- WORK TO COMPLETE:
Please give back word for word the lines of the material below between the line containing "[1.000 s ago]" and the line containing "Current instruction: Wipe", inclusive.

==== EXERCISE DATA ====

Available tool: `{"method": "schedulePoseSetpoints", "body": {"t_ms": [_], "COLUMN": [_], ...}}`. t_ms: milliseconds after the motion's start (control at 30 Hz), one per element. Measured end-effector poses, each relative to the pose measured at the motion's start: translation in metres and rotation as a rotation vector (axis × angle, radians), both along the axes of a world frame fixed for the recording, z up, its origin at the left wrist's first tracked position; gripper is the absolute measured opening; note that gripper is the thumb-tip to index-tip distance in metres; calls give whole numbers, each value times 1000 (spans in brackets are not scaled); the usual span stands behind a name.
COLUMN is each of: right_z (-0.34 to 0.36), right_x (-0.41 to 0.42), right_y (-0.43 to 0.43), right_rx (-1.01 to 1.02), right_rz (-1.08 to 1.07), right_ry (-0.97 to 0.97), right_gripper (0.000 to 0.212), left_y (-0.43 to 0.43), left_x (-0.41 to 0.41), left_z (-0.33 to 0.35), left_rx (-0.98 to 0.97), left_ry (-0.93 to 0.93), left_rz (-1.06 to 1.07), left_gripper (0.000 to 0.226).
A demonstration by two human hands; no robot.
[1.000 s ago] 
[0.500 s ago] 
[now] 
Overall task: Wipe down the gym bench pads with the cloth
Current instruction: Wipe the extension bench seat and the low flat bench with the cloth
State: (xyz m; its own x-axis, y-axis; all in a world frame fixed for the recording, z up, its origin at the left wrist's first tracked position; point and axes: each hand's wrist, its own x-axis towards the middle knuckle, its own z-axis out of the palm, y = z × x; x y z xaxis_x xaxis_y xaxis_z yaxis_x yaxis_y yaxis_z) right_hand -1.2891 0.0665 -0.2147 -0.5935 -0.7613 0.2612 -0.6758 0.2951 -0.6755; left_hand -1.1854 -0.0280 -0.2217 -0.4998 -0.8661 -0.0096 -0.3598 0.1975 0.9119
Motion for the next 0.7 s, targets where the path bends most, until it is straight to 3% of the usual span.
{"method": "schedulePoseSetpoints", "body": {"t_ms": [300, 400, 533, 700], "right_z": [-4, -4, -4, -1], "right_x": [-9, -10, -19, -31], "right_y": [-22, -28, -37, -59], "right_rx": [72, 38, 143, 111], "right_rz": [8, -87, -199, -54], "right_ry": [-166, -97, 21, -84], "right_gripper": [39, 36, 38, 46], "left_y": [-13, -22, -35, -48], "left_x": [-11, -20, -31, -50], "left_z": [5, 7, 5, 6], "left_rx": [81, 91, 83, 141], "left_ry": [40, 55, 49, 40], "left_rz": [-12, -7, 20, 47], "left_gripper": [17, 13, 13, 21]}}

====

- FINISHED EXERCISE:
[1.000 s ago] 
[0.500 s ago] 
[now] 
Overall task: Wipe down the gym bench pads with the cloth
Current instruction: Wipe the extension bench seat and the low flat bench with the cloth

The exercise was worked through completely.